Snort mailing list archives

RE: SHUN


From: "ams67" <ams67 () xtra co nz>
Date: Wed, 4 Dec 2002 09:19:50 +1300

Frank

Thank you for your clear explanation.
However, I still have a possible 'lame' question to ask. :-)
Please correct me if I am wrong. If I am the attacker and I do not want
my ip address blocked by SnortSam, I could lunch a syn-flood attack so I
achieve a kind of 'fail-open' status. In the meantime, I lunch the real
attack that will not be blocked as I managed to reach the threshold from
my previous syn-attack. In this way I can easily evade the functionality
of SnortSam.
I understand that in security, nothing is foolproof, however I still
think that now tool like SnortSam or Guardian are still too 'fool' to be
used in a productive/operational environment. 
Probably until the TCP/IP protocol is not rewritten with 'security' in
mind, the attackers will always be one-step forward...

Regards

Tony

-----Original Message-----
From: Frank Knobbe [mailto:fknobbe () knobbeits com] 
Sent: Wednesday, 4 December 2002 4:29 a.m.
To: ams67
Cc: snort-users () lists sourceforge net
Subject: RE: [Snort-users] SHUN

Tony,

again, Snort and SnortSam are two different programs. Snort still does
analysis. It's just that SnortSam doesn't block white-listed IP's. I
think that's what you mean though.

There is no fancy AI involved. SnortSam uses a simple threshold
mechanism to detect 'attacks'. If SnortSam exceeds a defineable amount
of blocking requests in a definable amount of time, it will unblock the
last <definable> IP addresses, and then just wait until the current
rate
of blocking requests receeds below the threshold level. It then waits
an
additional definable time before it acts on blocking requests again.

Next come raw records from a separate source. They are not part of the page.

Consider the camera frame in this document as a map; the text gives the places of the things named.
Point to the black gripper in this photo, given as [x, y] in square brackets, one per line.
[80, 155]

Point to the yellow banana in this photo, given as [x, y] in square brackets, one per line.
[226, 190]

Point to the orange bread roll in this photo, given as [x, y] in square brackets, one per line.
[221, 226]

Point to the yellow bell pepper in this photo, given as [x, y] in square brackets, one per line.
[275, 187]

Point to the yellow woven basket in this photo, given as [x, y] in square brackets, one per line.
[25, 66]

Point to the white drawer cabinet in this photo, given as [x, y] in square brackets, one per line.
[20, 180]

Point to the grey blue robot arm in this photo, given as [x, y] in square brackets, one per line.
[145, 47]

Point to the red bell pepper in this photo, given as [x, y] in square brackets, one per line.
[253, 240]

So under normal conditions, you may see a maximum of, for example, 5
blocks (read, unique IP's) per 10 seconds. If you try to DoS SnortSam
with your syn-flood attack, you will probably exceed, 10 blocks ber 10
secs (let's use that as an example for the set threshold). SnortSam
will
then unblock the last <x> blocks it 'mistakenly' blocked, waits until
you quit DoS'ing the system. It then waits a time to make sure you're
really gone, and then get's back to work.

Not a fool-proof method, but it seems to work pretty good.